Women in IT and Open Source: a controversial topic

Some time has passed since the Open World Forum, Paris took place, where I participated in the Diversity Summit: Why women matter? think tank.

You can download my presentation on the “Importance of women values in IThere. I’ll also post an article about it on this blog soon.

Now, I just would like to highlight my feeling about this topic, as a result of my participation in the forum.

First of all, it was a great experience and I thank once more Marie Buhot-Launay, the organizer, who invited me. This was an opportunity to promote a collective effort, in which I’m doing my best to involve girls and women in the IT context.

I know that I’m dealing with a controversial topic.

I met an open source testimonial (a man) telling me: “Be careful! I’ve decided time ago not to deal with this topic! Any word you adopt may be misunderstood”.

Actually, at the meeting some women held a very “feminist” position, judging all my words.

Ok, we all have different histories, attitudes, cultures and … I’m and old-aged and old-fashioned man … However, please let me do my best effort if it can help. Judge contents of my speeches and actions. I’m open to any debate.
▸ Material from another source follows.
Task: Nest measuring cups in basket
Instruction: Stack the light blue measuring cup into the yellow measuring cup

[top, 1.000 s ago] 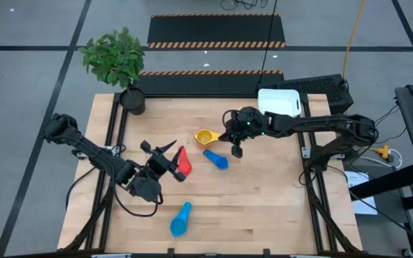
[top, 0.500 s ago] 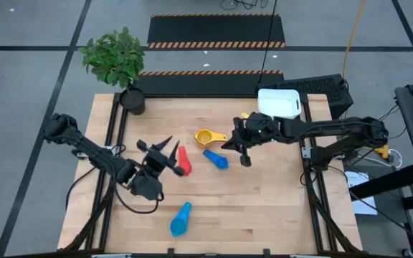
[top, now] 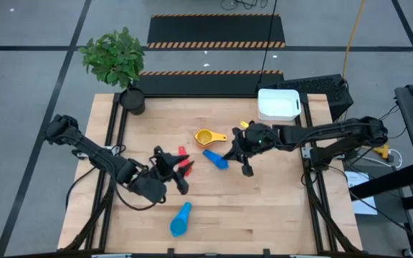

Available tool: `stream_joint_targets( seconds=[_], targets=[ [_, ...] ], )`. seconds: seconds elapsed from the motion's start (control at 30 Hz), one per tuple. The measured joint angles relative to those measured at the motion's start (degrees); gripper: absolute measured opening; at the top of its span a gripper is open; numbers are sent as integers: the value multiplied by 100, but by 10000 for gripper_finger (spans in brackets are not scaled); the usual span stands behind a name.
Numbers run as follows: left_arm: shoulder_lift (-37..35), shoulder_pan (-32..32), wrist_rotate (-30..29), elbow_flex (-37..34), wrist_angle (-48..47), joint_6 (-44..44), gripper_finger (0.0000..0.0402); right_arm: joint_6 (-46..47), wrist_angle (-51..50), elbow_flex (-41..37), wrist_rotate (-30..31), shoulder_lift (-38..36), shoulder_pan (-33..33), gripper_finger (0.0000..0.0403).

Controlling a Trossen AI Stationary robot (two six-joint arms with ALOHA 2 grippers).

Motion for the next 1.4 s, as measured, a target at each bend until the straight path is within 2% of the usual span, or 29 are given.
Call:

I think that just the will of doing something which may improve the situation is a good thing (and consider that I live in Europe and Italy, and the “gender diversity issue in IT” is probably mainly an European -and Italian – issue!)

I’d like to give you an example now.

The day before the Diversity Summit I participated in the Open Source Think Tank Paris .

During a conversation I grabbed this sentence: “If you have to promote open source, you must tell stories to potential adopters and you must put emotion into your stories”.

As a consequence, I decided to open my talk with this anecdote, asking the following: “OSS market is dominated by men. Now my question is: are men really able to put emotion into their stories?

Well, after one day, a women asked me: “Do you really think that women are better suited to put emotion in stories than men? It’s a typical stereotype, because you think that women deal with maternity, love, etc. It’s just culture, no biological motivation exists”.

Something like: emotions deal with women and rationality with men! Ugly man, you promote the usual stereotypes!

I don’t know if it’s a stereotype or not. To be honest, stereotypes can be used in order to develop a schema of reasoning which can support people in facing a complex topic. Moreover, stereotypes may be a means to understand a specific issue and find out a result. To do this, they must not be the result itself. But it’s not my point.

I’m answering with an example now.

This year, Open World Forum was a great event. More internationalization, better organized (even though last year it was very well organized too), a lot of interesting talks and tracks: a very difficult choice. And some up-to-date talks (which is not usual in open source events).

As usual, many of the speakers were men.

Among others, I attended the speech by Noirin Shirley, vice-president of Apache Software Foundation. A great speech, probably one of the very few speeches (if not the only one) putting real emotion in the story. The format, the content, the speaker’s participation! Thank you Shirley! A great example of communication and of what open source is!

I don’t know if emotions deal with women, but if the previous is a result, we definitively need more women in the FOSS world (to teach many men how to work and communicate, at least)!